Problem statement:
Find and return every line of the data that contains the word "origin".

Start of Data below

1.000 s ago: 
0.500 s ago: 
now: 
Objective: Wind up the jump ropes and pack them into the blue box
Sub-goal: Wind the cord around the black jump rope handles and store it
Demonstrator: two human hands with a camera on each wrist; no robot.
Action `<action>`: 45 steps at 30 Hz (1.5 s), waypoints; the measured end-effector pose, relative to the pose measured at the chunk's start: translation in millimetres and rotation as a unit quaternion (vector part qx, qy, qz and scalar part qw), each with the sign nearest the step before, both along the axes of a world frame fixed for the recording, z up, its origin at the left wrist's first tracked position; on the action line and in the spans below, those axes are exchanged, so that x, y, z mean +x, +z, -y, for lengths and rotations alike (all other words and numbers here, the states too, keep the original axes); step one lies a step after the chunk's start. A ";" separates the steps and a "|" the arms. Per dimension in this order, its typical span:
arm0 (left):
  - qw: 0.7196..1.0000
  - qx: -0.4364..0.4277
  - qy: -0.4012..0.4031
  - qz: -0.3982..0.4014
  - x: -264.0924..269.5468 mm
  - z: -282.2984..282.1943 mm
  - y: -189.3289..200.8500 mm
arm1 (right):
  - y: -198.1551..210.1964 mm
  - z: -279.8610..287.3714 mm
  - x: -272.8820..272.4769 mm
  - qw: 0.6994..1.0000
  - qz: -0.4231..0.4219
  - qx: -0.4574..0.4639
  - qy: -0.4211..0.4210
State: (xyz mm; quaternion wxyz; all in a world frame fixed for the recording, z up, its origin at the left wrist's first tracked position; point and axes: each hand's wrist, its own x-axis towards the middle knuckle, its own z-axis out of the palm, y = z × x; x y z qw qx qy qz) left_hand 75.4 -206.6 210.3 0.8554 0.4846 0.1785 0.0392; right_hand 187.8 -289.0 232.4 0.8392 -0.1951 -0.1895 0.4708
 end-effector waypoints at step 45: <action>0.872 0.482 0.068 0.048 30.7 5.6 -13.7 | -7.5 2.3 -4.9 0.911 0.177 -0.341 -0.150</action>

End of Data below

Exercise response:
Action `<action>`: 45 steps at 30 Hz (1.5 s), waypoints; the measured end-effector pose, relative to the pose measured at the chunk's start: translation in millimetres and rotation as a unit quaternion (vector part qx, qy, qz and scalar part qw), each with the sign nearest the step before, both along the axes of a world frame fixed for the recording, z up, its origin at the left wrist's first tracked position; on the action line and in the spans below, those axes are exchanged, so that x, y, z mean +x, +z, -y, for lengths and rotations alike (all other words and numbers here, the states too, keep the original axes); step one lies a step after the chunk's start. A ";" separates the steps and a "|" the arms. Per dimension in this order, its typical span:
State: (xyz mm; quaternion wxyz; all in a world frame fixed for the recording, z up, its origin at the left wrist's first tracked position; point and axes: each hand's wrist, its own x-axis towards the middle knuckle, its own z-axis out of the palm, y = z × x; x y z qw qx qy qz) left_hand 75.4 -206.6 210.3 0.8554 0.4846 0.1785 0.0392; right_hand 187.8 -289.0 232.4 0.8392 -0.1951 -0.1895 0.4708

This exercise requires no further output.